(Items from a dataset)
- Opening Delimiter -
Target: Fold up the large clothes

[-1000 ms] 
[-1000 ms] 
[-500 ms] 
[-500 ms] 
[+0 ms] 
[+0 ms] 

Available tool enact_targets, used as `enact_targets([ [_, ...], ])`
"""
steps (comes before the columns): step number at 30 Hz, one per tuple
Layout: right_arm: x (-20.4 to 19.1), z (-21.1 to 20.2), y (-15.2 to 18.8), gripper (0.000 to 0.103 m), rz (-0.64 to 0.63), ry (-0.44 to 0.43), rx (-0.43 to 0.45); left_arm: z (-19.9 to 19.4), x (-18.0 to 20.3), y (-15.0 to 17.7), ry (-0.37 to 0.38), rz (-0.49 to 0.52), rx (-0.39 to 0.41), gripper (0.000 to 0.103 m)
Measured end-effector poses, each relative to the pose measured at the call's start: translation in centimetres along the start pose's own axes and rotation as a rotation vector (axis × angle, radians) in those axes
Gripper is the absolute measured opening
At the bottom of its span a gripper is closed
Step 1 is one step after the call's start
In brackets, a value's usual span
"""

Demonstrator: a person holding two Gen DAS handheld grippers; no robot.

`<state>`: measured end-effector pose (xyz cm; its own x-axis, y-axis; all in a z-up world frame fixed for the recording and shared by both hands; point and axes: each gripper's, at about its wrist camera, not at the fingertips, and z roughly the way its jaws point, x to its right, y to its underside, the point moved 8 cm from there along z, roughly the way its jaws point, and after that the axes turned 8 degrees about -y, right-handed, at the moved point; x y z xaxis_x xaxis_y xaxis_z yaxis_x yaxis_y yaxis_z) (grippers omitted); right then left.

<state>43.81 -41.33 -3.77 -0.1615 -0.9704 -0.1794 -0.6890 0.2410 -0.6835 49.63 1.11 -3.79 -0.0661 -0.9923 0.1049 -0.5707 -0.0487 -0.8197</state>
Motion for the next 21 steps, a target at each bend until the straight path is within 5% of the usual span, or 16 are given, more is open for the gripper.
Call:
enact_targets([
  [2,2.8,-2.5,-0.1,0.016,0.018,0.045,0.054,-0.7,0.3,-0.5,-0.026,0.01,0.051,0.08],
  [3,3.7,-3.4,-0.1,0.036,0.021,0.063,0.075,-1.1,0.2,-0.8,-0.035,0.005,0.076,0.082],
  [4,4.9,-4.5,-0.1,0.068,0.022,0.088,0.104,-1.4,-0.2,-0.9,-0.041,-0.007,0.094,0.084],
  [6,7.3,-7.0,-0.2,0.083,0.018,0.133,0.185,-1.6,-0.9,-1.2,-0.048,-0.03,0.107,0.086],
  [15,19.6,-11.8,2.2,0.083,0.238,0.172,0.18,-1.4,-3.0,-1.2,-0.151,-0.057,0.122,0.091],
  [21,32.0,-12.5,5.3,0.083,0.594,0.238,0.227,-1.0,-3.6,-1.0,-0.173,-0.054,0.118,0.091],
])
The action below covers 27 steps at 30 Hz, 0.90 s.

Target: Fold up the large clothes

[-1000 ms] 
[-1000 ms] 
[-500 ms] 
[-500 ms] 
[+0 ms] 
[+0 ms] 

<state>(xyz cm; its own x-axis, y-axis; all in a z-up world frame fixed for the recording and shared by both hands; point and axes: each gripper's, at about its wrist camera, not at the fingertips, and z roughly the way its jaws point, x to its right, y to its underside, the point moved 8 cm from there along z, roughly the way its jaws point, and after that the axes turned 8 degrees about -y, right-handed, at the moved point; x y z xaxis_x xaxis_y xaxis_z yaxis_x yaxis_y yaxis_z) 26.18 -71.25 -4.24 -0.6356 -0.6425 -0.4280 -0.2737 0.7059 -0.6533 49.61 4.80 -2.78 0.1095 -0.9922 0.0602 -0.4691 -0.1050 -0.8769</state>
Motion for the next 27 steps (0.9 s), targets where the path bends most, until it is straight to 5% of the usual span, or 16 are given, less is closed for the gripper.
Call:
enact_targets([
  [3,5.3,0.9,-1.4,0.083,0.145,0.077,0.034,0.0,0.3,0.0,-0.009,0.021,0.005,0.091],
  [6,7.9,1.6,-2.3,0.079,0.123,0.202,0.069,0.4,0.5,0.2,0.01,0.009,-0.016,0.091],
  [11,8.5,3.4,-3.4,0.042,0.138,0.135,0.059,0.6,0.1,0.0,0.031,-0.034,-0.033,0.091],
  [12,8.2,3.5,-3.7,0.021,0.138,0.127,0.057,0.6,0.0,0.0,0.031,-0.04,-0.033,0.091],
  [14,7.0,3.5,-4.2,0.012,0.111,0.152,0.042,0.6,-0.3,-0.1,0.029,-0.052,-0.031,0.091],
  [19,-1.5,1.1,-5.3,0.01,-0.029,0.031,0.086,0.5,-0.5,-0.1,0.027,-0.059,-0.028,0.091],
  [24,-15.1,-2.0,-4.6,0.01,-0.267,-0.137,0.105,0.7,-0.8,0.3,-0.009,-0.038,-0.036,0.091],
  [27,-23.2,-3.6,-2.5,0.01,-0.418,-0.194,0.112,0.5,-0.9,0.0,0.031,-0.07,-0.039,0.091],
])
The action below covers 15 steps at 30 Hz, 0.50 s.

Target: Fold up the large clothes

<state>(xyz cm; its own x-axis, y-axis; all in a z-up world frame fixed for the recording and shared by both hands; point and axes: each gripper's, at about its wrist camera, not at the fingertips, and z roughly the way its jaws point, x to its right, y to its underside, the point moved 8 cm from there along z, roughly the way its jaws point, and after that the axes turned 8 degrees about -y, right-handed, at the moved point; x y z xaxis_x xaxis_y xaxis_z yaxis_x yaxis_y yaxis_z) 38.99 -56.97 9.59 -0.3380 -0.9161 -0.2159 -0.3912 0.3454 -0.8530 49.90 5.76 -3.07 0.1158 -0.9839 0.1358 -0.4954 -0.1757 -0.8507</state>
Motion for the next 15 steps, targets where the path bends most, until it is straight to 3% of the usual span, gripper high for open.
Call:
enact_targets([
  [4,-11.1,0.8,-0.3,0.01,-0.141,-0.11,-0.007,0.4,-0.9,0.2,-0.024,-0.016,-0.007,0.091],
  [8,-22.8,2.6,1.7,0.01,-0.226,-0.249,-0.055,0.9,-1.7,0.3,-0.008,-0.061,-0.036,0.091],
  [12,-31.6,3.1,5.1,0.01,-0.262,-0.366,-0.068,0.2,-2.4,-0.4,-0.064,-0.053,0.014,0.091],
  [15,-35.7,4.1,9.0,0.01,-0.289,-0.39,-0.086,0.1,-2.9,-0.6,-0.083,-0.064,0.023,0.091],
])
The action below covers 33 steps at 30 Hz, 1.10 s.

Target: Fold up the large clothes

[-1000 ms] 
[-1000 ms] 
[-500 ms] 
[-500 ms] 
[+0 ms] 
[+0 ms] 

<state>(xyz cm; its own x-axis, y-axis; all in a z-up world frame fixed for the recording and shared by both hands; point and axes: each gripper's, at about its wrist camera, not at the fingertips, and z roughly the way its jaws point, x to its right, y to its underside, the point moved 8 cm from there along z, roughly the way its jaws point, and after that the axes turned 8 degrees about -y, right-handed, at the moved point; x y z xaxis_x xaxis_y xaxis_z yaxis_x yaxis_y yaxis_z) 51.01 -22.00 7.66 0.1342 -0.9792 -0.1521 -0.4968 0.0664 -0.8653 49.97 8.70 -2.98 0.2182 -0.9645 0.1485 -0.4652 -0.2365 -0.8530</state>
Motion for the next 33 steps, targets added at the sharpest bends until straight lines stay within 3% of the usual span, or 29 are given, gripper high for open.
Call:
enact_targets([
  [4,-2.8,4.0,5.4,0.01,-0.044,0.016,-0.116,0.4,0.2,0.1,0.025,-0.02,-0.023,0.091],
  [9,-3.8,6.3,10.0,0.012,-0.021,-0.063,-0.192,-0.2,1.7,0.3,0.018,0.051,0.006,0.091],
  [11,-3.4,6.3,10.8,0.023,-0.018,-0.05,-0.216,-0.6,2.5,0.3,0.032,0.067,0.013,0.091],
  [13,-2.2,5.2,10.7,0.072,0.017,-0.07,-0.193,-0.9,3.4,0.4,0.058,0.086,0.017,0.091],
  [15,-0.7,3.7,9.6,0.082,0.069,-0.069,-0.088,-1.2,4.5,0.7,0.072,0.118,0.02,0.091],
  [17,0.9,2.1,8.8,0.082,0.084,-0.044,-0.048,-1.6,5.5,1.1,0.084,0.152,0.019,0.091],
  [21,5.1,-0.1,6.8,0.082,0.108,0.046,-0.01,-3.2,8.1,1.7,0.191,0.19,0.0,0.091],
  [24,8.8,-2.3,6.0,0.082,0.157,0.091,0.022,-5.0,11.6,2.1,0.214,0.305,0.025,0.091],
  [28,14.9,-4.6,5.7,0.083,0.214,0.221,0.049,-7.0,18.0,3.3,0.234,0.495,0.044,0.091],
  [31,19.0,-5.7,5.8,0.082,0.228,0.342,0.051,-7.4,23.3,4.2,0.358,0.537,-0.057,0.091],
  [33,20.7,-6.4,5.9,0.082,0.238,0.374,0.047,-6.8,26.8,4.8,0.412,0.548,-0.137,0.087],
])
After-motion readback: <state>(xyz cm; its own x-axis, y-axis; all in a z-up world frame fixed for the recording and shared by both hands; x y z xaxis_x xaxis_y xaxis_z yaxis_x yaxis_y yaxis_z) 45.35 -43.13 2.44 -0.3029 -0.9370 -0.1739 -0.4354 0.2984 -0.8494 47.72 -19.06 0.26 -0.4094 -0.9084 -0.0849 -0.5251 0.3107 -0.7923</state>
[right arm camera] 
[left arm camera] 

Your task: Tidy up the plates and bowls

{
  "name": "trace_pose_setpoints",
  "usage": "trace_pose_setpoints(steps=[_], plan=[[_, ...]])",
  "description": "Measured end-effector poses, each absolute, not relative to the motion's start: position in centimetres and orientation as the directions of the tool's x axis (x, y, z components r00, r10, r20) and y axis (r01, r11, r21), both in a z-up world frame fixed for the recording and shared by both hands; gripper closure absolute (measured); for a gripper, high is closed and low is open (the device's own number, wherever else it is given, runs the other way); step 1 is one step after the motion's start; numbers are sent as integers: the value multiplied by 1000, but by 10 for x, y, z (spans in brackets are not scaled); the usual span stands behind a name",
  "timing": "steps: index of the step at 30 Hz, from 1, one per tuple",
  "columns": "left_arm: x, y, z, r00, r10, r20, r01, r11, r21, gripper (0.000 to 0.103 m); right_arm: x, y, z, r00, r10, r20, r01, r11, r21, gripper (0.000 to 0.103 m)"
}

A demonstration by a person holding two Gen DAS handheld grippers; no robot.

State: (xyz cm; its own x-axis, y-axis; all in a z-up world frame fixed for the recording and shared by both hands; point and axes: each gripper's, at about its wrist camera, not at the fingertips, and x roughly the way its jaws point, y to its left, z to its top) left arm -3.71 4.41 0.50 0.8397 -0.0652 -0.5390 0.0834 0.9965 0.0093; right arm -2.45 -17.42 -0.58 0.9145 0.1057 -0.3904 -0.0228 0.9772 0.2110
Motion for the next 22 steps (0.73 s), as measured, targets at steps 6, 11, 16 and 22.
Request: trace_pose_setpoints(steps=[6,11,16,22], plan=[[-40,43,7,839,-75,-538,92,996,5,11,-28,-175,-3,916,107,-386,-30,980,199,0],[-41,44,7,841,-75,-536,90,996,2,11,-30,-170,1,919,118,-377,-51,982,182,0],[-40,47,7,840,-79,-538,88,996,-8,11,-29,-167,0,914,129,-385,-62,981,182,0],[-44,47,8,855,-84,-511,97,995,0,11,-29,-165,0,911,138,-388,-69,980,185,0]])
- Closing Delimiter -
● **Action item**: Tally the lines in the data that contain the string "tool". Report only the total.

● **Exercise answer**: 2